Lily, iç gömleği ile yatağında oturmuş odasındaki mobilyalara tablolara ve sahip olup bu güne kadar önemsemediği tüm detayları en ince ayrıntısına kadar gözlemlemekteydi. Beyaz mobilyalar ile donatılmış geniş bir odaydı. açık mavi duvarlar iç açıcıydı ve üzerinde ona hediye gelen Alastair Wilson imzalı yirmiye aşkın tablo vardı. İçlerinden beşi kendisine ait olan tabloları ressam ona düzenli olarak hediye etmekteydi. Genç kız sadece bu tabloların bile çeyizinin yarısını karşılayabilecek kadar değerli ve pahalı olduklarını biliyordu. Bahsi geçen yazar kırklarının sonunda, orta boylu naif ve oldukça hoş bir beyefendiydi. Canıyla kanıyla tam bir iskoçtu ve yeteneğiyle oldukça nam salmış gerçek bir sanatçıydı. Genç kız onunla tanışma onuruna on sekizinci doğum gününde nail olmuştu. Annesi onun bir tablosunu yapması için adamı kaleye getirtmişti. Leydi Moire tablolara ve mücevherlere çok değer verirdi çünkü en sevdiği oğlu Liamh dan bir küçük olan Arthur öldüğünde babasının içine düştüğü içki bağımlılığı yüzünden klan kötüye gitmiş Dubghail çöküş evresine girmişti. Leydi Moire ise çocuklarına iyi birer eğitim vermek için ellerinde ne varsa satmış onlara en çok getirisi olan mücevher ve tablolar ile Liamh Bannockburn muharebesinden büyük bir zafer ile geri dönene dek idare etmişti. Ağabeyi kendi klanını kurarak zenginlikleri iyiden iyiye arttığında ise idare ettiği tüm parayla yatırım yapmaya devam etmişti. Alastair'in çizdiği ilk tablonun duvarındaki yeri şu an boştaydı ve muhtemelen Brian Ferguson'un eline geçen de oydu. Genç kız derin bir iç çekerken artık bu kalenin onun evi olmadığının farkındaydı.

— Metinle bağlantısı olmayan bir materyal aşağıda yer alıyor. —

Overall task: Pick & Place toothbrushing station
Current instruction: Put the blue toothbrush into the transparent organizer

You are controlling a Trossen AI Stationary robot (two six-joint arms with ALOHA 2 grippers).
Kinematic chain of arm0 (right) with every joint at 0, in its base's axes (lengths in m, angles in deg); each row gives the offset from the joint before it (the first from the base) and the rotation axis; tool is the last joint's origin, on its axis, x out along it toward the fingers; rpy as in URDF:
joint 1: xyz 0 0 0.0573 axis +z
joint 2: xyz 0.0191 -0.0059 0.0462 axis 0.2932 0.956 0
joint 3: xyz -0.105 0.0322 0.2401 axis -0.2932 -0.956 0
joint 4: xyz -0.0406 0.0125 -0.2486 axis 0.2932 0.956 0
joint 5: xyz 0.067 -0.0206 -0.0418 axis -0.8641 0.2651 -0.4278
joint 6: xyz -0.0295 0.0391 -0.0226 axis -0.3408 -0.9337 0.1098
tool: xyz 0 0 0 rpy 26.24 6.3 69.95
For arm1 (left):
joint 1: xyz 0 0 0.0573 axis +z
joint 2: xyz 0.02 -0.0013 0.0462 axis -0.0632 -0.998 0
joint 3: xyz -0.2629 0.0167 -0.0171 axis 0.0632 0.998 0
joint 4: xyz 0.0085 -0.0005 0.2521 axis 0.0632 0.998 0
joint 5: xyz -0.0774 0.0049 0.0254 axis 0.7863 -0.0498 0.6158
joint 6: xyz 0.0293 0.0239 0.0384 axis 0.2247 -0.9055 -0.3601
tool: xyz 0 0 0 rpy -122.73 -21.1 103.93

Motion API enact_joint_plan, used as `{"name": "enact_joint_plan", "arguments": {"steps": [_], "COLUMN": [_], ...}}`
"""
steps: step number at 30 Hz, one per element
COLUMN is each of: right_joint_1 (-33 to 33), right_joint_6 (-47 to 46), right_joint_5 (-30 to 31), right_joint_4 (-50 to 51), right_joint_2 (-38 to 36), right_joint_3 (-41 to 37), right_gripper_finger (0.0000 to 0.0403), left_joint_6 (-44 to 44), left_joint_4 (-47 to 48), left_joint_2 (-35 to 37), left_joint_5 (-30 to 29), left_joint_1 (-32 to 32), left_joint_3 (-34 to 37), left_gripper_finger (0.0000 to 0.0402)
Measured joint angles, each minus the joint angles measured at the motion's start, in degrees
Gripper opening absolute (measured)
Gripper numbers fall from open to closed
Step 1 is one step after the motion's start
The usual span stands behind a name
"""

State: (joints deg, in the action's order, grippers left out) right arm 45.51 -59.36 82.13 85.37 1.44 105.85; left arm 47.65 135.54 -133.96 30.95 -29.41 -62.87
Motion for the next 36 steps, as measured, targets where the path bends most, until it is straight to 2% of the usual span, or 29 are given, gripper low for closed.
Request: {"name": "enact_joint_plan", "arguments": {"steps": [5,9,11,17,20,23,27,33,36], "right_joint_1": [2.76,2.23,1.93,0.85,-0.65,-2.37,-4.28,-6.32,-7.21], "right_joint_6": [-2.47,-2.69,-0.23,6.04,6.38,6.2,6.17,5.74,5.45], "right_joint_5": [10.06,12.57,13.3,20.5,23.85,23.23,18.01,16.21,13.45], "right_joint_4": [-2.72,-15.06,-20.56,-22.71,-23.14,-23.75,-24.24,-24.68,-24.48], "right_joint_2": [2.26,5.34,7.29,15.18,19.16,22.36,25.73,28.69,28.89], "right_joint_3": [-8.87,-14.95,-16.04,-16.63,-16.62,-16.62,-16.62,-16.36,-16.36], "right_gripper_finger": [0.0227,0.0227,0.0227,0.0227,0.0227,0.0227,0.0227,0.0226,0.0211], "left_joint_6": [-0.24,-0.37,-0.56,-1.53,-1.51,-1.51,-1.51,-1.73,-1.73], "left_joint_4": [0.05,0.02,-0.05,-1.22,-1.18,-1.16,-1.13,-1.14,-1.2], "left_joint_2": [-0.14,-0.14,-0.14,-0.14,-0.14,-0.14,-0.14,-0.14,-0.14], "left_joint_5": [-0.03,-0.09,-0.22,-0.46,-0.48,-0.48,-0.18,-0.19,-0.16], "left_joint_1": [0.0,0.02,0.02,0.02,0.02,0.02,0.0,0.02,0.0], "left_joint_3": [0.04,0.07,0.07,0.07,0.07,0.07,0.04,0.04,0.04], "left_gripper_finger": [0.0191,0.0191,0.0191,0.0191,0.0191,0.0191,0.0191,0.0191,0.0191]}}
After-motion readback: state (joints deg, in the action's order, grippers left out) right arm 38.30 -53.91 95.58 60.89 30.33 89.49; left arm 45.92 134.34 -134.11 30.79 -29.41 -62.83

Eğer Arcana ona herkesin ortasında bağırmamış olsaydı muhtemelen çürüyene dek bu odada hapis olacaktı lakin bu durum onu rahatsız etmiyordu. Yerinden kalkıp aynalı şifonyerine doğru yürüdü ve çekmecesini açıp içindeki ceviz ağacından yapılma oymalı kutuyu çıkardı. Kutuda içinde Wilson'a da ait olmak üzere adına yazılmış pek çok şiir ve aşk mektubu bulunmaktaydı. O serpildiği vakit annesi ile katıldığı saray balolarında pek çok klan beyi, oğulları ve kıymetli lordların ilgisiyle şımartılmış bu esnalar da da "İskoçyanın Meleği" ünvanı herkesin diline yayılmıştı. Ağabeyi ise o seneden sonra kendisiyle olmadığı müddetçe dışarı çıkmasına asla müsaade etmemişti. Genç kız güzel olduğunun bilincindeydi. Kimi görse gözlerinde beliren şaşkınlık ve ona sürekli olarak ettikleri iltifatlar bunun bir göstergesiydi. Annesi her zaman onu yaşanacak ters bir durum karşısında kurtarıcıları olarak görmüş ve öyle yetiştirmişti. Lily yaşadıkları zor zamanlar ve kayıplarından dolayı görevini öylesine benimsemişti ki zamanla hayatındaki her günün, her hedefinin mükemmel olabilmek üzerine kurulu olduğunu fark etmişti. Şimdilerde ise üzerine yapışan mükemmeliyetçi ve rekabetçi tutumu onun peşini bırakma niyetinde değildi. Yine de ağabeyinin Arcana ile olan evliliği çok büyük birşeyi fark etmesini sağladı. Aşk için mükemmelliğe ihtiyaç yoktu. Aşk, beraberinde sürüklediği kişiler ne vasıflarda olursa olsunlar büyüsüyle onları mükemmelleştiriyordu.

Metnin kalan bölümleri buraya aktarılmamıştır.